- [Problem to solve]
If a line in the records below holds the word "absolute", copy it.

Records from a data collection
------------------------
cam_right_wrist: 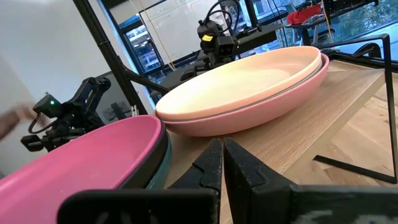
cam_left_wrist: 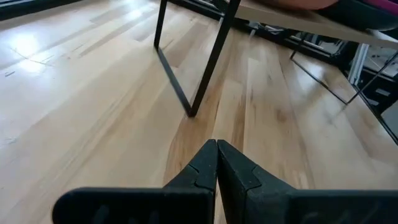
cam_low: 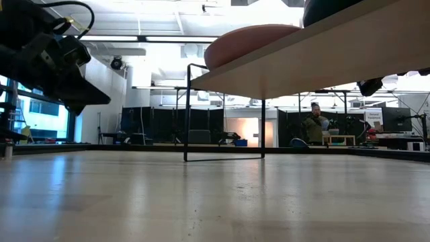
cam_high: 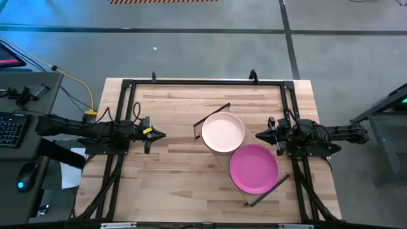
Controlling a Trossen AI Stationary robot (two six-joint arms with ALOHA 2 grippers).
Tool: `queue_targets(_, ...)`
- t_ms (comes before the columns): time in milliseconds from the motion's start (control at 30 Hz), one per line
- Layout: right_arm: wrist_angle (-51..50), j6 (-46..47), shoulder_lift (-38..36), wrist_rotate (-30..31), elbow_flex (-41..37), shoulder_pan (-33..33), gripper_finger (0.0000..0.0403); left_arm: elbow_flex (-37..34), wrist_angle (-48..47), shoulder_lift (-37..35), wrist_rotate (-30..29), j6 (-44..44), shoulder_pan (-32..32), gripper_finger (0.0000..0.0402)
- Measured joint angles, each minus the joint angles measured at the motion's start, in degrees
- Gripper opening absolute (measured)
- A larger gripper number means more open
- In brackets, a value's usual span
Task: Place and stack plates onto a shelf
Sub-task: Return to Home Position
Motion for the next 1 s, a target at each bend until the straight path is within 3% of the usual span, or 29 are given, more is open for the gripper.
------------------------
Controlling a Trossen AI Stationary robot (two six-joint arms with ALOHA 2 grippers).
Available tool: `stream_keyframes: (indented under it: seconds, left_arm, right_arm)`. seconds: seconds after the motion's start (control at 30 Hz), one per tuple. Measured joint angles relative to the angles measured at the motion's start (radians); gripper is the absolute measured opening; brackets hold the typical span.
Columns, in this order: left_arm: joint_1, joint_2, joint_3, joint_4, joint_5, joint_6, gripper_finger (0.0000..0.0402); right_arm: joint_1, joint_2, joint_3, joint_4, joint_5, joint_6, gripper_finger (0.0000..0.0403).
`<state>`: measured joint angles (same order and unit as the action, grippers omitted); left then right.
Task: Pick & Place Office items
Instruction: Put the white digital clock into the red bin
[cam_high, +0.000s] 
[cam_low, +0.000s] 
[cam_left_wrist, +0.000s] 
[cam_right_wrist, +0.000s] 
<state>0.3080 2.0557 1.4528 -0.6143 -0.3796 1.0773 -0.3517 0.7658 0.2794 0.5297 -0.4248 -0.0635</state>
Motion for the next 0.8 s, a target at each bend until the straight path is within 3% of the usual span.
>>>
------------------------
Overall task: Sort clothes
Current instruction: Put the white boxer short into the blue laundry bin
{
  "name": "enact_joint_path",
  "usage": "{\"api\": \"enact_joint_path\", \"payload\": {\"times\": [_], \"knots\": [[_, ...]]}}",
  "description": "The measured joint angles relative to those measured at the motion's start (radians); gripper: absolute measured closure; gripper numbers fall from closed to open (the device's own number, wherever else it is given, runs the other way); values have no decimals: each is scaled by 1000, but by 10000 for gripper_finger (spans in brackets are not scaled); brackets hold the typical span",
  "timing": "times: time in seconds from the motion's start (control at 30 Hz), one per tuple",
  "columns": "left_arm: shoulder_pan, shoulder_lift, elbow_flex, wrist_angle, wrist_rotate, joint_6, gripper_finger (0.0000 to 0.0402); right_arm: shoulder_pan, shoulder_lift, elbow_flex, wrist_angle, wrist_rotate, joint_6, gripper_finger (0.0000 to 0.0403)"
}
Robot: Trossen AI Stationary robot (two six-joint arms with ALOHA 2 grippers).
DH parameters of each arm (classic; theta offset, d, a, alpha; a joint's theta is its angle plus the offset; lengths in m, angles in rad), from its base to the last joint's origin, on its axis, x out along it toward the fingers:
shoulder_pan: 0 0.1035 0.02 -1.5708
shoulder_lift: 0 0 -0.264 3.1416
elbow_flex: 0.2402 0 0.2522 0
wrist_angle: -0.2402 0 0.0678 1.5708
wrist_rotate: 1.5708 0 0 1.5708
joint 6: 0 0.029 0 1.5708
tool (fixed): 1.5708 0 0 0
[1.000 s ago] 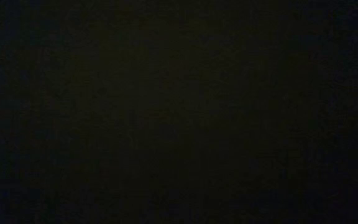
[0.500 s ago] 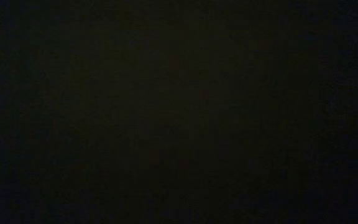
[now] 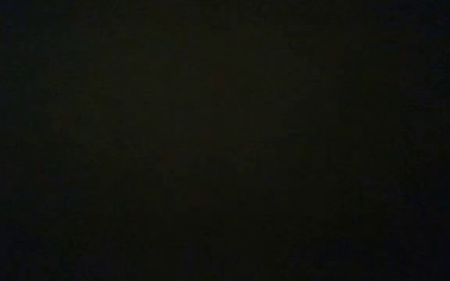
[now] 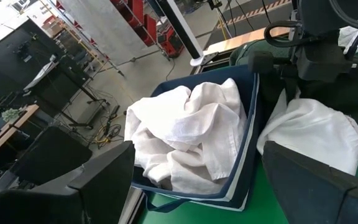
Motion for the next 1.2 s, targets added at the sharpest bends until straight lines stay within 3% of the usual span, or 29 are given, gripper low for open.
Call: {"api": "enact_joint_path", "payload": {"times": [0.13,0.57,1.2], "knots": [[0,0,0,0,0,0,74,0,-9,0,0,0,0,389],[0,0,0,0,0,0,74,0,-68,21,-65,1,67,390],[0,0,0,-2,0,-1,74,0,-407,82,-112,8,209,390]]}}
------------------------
- [Solution]
- Gripper opening absolute (measured)
Available tool: `stream_keyframes: (indented under it: seconds, left_arm, right_arm)`. seconds: seconds after the motion's start (control at 30 Hz), one per tuple. Measured joint angles relative to the angles measured at the motion's start (radians); gripper is the absolute measured opening; brackets hold the typical span.
  "description": "The measured joint angles relative to those measured at the motion's start (radians); gripper: absolute measured closure; gripper numbers fall from closed to open (the device's own number, wherever else it is given, runs the other way); values have no decimals: each is scaled by 1000, but by 10000 for gripper_finger (spans in brackets are not scaled); brackets hold the typical span",

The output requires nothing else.